第82章 水旗同僚在哪裡?

  第82章 水旗同僚在哪裡?

  賊人已逃,明火已滅,但這節後餘波,卻是沒辦法輕易度過。→

  昨晚深夜,太醫署的太醫們就被緊急喚醒,說是城內發生了大事。

  詳細一問才知道,是安王舉辦的會武宴上,發生了激烈戰鬥,敵人無恥的放出毒煙,至數百人中毒,情況危機。

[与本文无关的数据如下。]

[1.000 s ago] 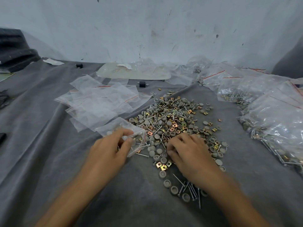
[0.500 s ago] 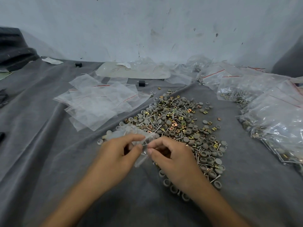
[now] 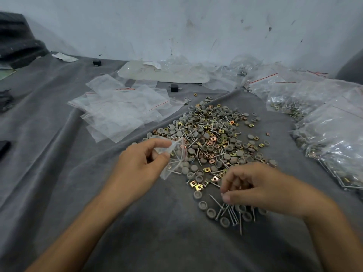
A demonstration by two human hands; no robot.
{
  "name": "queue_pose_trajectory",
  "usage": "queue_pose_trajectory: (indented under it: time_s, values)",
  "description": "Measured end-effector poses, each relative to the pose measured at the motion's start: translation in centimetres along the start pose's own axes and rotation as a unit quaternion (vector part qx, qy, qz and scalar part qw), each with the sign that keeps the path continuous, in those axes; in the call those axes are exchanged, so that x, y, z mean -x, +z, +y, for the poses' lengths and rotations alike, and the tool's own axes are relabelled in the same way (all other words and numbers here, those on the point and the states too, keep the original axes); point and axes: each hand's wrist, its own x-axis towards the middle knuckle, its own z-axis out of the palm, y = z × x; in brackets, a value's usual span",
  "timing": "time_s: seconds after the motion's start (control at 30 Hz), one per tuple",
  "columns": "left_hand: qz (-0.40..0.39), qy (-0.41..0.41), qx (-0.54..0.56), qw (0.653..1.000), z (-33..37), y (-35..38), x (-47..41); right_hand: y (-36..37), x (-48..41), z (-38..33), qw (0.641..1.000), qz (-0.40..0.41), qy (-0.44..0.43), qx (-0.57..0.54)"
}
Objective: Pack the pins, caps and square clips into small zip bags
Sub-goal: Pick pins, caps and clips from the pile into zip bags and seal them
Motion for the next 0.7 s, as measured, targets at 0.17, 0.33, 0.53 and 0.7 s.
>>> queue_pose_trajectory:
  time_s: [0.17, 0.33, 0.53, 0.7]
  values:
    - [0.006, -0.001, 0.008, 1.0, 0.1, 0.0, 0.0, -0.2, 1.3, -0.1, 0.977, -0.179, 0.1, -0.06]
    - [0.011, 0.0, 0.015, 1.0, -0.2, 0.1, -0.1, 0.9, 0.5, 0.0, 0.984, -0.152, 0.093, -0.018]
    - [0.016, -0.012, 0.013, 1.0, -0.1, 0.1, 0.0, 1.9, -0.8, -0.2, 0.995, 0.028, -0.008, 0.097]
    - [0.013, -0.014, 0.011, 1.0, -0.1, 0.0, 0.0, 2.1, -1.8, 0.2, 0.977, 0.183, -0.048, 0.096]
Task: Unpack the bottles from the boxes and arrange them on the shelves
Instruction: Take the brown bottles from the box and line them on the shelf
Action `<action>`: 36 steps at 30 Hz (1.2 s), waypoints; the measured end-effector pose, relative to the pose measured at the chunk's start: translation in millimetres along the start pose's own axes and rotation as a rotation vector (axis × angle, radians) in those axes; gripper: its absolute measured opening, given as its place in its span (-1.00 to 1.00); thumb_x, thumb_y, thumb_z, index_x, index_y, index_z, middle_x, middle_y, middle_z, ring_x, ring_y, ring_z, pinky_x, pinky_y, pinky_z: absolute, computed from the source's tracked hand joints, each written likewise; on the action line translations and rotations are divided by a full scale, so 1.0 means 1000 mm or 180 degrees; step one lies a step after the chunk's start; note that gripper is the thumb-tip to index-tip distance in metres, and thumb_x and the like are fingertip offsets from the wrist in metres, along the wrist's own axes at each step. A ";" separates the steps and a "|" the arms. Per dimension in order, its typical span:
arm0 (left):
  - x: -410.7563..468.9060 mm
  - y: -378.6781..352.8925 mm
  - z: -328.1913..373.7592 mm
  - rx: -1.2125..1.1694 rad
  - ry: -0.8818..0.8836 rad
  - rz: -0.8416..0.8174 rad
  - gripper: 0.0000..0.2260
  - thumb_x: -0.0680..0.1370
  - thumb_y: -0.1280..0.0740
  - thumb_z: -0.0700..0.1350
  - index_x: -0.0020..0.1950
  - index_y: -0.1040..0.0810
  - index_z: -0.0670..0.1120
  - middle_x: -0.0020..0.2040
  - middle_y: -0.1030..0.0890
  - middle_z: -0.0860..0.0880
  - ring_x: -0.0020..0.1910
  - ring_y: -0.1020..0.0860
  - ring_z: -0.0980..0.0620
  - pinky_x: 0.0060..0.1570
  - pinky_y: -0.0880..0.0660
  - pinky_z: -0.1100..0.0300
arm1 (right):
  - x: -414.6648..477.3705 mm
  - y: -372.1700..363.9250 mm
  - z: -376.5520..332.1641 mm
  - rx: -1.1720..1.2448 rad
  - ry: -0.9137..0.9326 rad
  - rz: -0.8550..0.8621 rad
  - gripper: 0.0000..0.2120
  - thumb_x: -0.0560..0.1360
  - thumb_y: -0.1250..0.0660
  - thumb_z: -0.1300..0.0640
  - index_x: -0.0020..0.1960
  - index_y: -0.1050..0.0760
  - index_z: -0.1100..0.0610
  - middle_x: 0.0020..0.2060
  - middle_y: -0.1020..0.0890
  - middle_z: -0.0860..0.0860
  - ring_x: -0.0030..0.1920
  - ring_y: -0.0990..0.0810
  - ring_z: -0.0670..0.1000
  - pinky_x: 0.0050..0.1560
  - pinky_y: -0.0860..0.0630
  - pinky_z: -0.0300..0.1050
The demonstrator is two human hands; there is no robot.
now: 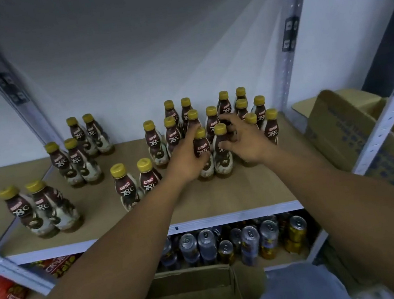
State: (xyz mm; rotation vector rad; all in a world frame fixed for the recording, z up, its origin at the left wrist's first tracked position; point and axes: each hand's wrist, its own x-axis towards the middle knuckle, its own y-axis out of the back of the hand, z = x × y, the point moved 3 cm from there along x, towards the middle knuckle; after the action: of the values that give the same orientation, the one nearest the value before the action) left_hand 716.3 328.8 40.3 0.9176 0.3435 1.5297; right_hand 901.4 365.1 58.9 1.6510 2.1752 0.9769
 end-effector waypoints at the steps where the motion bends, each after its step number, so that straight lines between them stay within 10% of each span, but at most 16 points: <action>1: 0.000 -0.002 -0.002 -0.0012 -0.0028 0.0049 -0.31 0.56 -0.43 -0.17 0.62 -0.19 -0.02 0.46 -0.47 -0.07 0.40 -0.47 -0.09 0.28 -0.35 0.24 | 0.000 -0.001 0.001 -0.0009 0.0003 -0.0009 -0.34 0.49 -0.49 0.12 0.47 -0.27 -0.20 0.15 -0.59 -0.09 0.11 -0.64 0.00 0.25 -0.56 0.05; 36: -0.045 -0.019 0.011 -0.0293 0.0008 0.0022 -0.29 0.56 -0.43 -0.08 0.56 -0.13 0.32 0.26 -0.61 -0.03 -0.02 -0.68 -0.10 0.06 -0.64 -0.10 | -0.063 -0.003 0.016 0.0533 0.0279 0.0266 -0.36 0.53 -0.46 0.22 0.51 -0.30 -0.11 0.24 -0.54 -0.13 0.31 -0.46 -0.14 0.34 -0.49 -0.09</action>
State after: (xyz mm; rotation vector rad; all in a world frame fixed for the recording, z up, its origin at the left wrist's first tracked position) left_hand 734.2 287.0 19.2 0.8455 0.2696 1.5403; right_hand 929.1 312.9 32.6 1.8193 2.3187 0.9273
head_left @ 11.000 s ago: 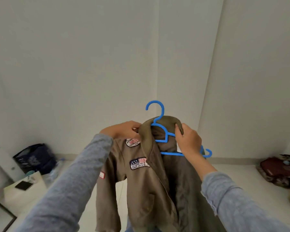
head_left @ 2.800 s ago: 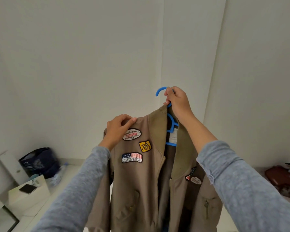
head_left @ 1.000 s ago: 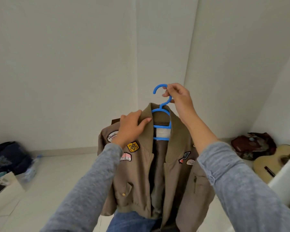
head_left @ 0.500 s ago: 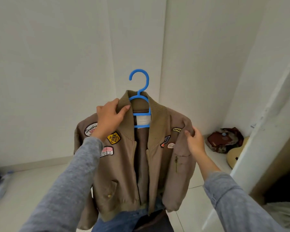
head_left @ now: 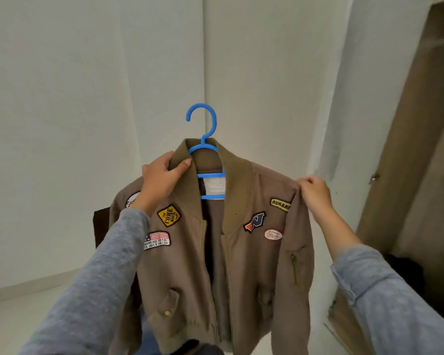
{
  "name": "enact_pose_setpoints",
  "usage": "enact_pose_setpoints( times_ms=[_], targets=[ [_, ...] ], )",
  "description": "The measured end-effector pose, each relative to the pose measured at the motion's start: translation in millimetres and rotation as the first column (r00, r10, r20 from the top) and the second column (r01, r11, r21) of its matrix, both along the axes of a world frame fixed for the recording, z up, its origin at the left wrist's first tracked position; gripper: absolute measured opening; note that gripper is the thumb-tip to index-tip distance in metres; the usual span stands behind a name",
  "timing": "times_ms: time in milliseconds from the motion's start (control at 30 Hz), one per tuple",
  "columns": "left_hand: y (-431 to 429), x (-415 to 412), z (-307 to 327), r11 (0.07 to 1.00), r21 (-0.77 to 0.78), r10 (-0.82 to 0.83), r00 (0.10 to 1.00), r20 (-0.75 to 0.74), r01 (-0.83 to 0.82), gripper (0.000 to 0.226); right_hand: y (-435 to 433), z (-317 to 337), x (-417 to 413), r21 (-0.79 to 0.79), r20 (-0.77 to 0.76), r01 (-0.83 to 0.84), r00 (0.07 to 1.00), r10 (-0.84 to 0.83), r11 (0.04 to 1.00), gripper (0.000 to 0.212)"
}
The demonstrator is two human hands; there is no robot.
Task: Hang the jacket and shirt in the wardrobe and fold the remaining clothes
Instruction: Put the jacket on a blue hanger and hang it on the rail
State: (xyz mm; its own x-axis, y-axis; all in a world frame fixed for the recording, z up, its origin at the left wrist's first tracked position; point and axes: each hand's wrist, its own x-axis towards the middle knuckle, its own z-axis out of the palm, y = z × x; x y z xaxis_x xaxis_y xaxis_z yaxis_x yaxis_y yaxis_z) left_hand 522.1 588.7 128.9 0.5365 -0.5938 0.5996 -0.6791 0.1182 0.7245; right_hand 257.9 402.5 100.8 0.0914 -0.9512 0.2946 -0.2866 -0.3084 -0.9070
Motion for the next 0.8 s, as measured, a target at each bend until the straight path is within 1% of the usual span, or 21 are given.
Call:
enact_pose_setpoints(
  times_ms=[33, 100, 133, 200, 267, 300, 367, 467, 533, 567, 633, 667, 700, 733, 800],
  targets=[
    [-5.5, -16.8, 1.6, 1.0, 0.012, 0.014, 0.999, 0.031, -0.014, 0.029, 3.2, 3.8, -11.1, -0.057, -0.004, -0.023, 1.0, 0.022, 0.998, 0.021],
    [-16.0, -47.4, 3.0, 0.998, 0.041, 0.045, 0.995, 0.091, -0.049, 0.032, 20.3, 15.7, -24.7, -0.194, -0.003, -0.131, 0.991, 0.133, 0.972, 0.016],
    [-21.1, -63.1, 1.9, 0.998, 0.05, 0.044, 0.994, 0.1, -0.049, 0.03, 32.3, 22.2, -31.7, -0.253, -0.051, -0.213, 0.977, 0.206, 0.944, 0.013],
    [-30.3, -96.2, 2.4, 0.998, 0.068, -0.009, 0.995, 0.096, 0.002, 0.023, 46.3, 27.4, -51.0, -0.318, -0.229, -0.354, 0.929, 0.291, 0.88, 0.014],
    [-39.6, -127.7, 3.4, 0.992, 0.074, -0.11, 0.99, 0.087, 0.104, 0.022, 51.8, 30.5, -78.7, -0.288, -0.356, -0.397, 0.889, 0.287, 0.871, 0.026],
    [-44.9, -144.3, 2.9, 0.985, 0.079, -0.16, 0.984, 0.083, 0.154, 0.023, 54.9, 31.9, -98.2, -0.254, -0.373, -0.394, 0.882, 0.286, 0.883, 0.029],
    [-53.7, -165.8, 2.7, 0.965, 0.101, -0.25, 0.964, 0.089, 0.241, 0.025, 59.9, 37.6, -129.8, -0.19, -0.391, -0.411, 0.865, 0.316, 0.891, 0.029],
    [-68.1, -202.2, 1.2, 0.893, 0.188, -0.422, 0.906, 0.031, 0.41, 0.029, 69.1, 42.8, -178.0, -0.011, -0.447, -0.468, 0.793, 0.414, 0.884, 0.024],
    [-77.5, -220.6, -1.0, 0.865, 0.19, -0.473, 0.881, 0.008, 0.464, 0.028, 72.4, 39.2, -196.3, 0.035, -0.389, -0.459, 0.812, 0.435, 0.888, 0.014],
    [-89.7, -246.1, -4.3, 0.831, 0.175, -0.536, 0.844, 0.003, 0.527, 0.025, 73.4, 33.2, -221.1, 0.016, -0.332, -0.387, 0.868, 0.37, 0.922, 0.012],
    [-101.9, -274.5, -13.1, 0.825, 0.11, -0.557, 0.831, -0.008, 0.554, 0.02, 70.5, 24.7, -238.8, -0.016, -0.283, -0.24, 0.932, 0.226, 0.971, 0.019],
    [-105.9, -289.6, -20.0, 0.812, 0.086, -0.576, 0.817, -0.038, 0.577, 0.027, 68.8, 21.7, -246.1, -0.029, -0.296, -0.163, 0.944, 0.147, 0.986, 0.024],
    [-110.4, -306.7, -31.0, 0.788, 0.065, -0.61, 0.79, -0.06, 0.613, 0.04, 67.2, 18.6, -255.6, -0.038, -0.317, -0.091, 0.946, 0.075, 0.995, 0.027],
    [-107.5, -322.2, -41.7, 0.754, 0.077, -0.649, 0.758, -0.073, 0.653, 0.055, 64.0, 15.5, -261.4, -0.036, -0.327, -0.033, 0.945, 0.019, 0.999, 0.028],
    [-102.9, -353.1, -72.0, 0.656, 0.173, -0.733, 0.675, -0.085, 0.735, 0.083, 55.8, 9.3, -275.3, -0.016, -0.294, 0.081, 0.952, -0.082, 0.997, 0.028]
  ],
)
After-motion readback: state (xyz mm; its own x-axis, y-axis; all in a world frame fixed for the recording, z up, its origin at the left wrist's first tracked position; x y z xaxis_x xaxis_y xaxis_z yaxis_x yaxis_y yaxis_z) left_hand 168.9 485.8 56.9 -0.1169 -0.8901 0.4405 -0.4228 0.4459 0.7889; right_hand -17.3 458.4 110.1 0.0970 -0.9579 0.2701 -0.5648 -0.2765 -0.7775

  太醫們很快便趕來了,天還沒亮,就加入了救治的行列之中。

  好消息是,有了應長鋒的插手,讓這場突襲提前結束了。

  毒煙生效快,但毒性並不強,加之中毒者多有功夫底子,抗住毒素慢慢化解,並非難事。

  但壞消息是,安王的兒子也被牽扯其中。

  區區六歲的孩童,根本不懂什麼是閉氣,更沒有體魄抵禦毒氣侵蝕。

  在賊人的連番圍攻下,吸入了大量毒煙,此刻已是臉色鐵青的昏迷不醒,危在旦夕。

  安王妃以淚洗面,安王更是站在一旁,急的團團轉。

  「諸位太醫,請你們無論如何,都要救救我的兒子啊!」

  「安王,我等已經全力搶救了,可這短時間想要化解全部毒素,實在是……」

  太醫署的一眾太醫,現在滿頭大汗的圍著世子轉,保命的金丹已經服下了,可似乎撐不過兩個時辰。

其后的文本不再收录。